Recent research has highlighted the potential of transcranial direct current stimulation (tDCS) to complement rehabilitation effects in the elderly and in patients with neurological diseases, including Parkinson's disease (PD). TDCS can modulate cortical excitability and enhance neurophysiological mechanisms that compensate for impaired learning in PD. The objective of this systematic review is to provide an overview of the effects of tDCS on neurophysiological and behavioral outcome measures in PD patients, both as a stand-alone and as an adjunctive therapy. We systematically reviewed the literature published throughout the last 10 years. Ten studies were included, most of which were sham controlled. Results confirmed that tDCS applied to the motor cortex had significant results on motor function and to a lesser extent on cognitive tests. However, the physiological mechanism underlying the long-term effects of tDCS on cortical excitability in the PD brain are still unclear and need to be clarified in order to apply this technique optimally to a wider population in the different disease stages and with different medication profiles.     

Transcranial magnetic stimulation in hereditary ataxias: Diagnostic utility,pathophysiological insight and treatment

Transcranial magnetic stimulation (TMS) is a valuable technique to assess and modulate human brain function in normal and pathological conditions. This critical review surveys the contributions of TMS to the diagnosis, insight into pathophysiology and treatment of genetically confirmed hereditary ataxias, a heterogeneous group of neurodegenerative disorders that can affect motor cortex and the corticospinal tract. Most studies were conducted on small sample sizes and focused on diagnostic approaches.
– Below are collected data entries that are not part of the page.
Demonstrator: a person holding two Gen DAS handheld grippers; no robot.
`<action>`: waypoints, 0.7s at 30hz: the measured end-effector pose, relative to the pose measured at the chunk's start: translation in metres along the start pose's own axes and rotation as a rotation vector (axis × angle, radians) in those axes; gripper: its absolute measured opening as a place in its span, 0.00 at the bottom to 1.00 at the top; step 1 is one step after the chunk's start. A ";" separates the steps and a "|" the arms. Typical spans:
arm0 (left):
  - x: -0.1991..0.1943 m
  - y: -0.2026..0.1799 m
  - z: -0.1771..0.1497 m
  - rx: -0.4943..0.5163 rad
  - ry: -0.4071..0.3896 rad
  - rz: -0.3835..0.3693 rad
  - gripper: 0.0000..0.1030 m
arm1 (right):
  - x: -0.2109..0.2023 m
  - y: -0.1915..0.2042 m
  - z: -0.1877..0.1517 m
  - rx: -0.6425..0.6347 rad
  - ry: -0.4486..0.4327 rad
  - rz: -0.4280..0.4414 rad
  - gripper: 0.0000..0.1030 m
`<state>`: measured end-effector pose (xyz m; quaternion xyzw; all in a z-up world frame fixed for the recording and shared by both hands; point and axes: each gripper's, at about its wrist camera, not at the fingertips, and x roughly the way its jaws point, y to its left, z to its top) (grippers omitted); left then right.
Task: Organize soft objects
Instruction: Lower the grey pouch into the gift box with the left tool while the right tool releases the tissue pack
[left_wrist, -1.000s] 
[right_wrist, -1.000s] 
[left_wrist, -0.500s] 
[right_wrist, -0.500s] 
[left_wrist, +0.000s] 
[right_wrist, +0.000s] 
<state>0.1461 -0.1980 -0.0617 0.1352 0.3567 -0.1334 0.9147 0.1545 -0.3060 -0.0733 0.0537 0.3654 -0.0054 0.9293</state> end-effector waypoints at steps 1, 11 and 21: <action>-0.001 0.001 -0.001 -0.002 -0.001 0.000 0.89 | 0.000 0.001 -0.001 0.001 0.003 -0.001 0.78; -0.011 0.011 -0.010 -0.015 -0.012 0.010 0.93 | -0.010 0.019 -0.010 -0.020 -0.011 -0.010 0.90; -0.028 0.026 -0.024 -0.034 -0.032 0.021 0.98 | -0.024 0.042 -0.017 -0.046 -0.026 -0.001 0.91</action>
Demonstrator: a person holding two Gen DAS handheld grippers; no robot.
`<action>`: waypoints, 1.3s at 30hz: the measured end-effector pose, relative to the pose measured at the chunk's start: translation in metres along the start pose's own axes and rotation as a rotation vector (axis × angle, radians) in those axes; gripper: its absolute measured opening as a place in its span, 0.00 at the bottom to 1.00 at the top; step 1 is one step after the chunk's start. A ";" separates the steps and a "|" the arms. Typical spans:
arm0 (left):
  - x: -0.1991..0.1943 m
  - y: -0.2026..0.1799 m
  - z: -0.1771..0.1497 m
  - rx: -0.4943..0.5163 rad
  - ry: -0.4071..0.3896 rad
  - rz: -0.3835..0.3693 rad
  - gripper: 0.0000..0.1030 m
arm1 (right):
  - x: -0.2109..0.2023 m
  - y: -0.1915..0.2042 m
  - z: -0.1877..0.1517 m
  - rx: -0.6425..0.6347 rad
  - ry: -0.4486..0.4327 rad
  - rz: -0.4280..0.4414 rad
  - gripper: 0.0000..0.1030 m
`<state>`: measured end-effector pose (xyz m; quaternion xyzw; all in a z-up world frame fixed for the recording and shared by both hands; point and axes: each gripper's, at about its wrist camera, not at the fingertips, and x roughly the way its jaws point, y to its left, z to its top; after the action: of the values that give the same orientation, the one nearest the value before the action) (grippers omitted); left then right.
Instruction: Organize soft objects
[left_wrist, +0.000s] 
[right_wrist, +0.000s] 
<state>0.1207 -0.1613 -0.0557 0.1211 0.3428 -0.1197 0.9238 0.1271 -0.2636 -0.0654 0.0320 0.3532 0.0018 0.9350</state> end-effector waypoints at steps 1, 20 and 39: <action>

The available data demonstrate early involvement of the corticospinal tract and motor cortex circuitry, and support the possible efficacy of cerebellar repetitive TMS (rTMS) as therapeutic approach. Further TMS-based studies are warranted, to establish biomarkers for early diagnosis and disease monitoring, explore the involvement of the cerebello-dentato-thalamo-cortical projection, study the effects of rTMS-induced plasticity, and utilize rTMS for treatment.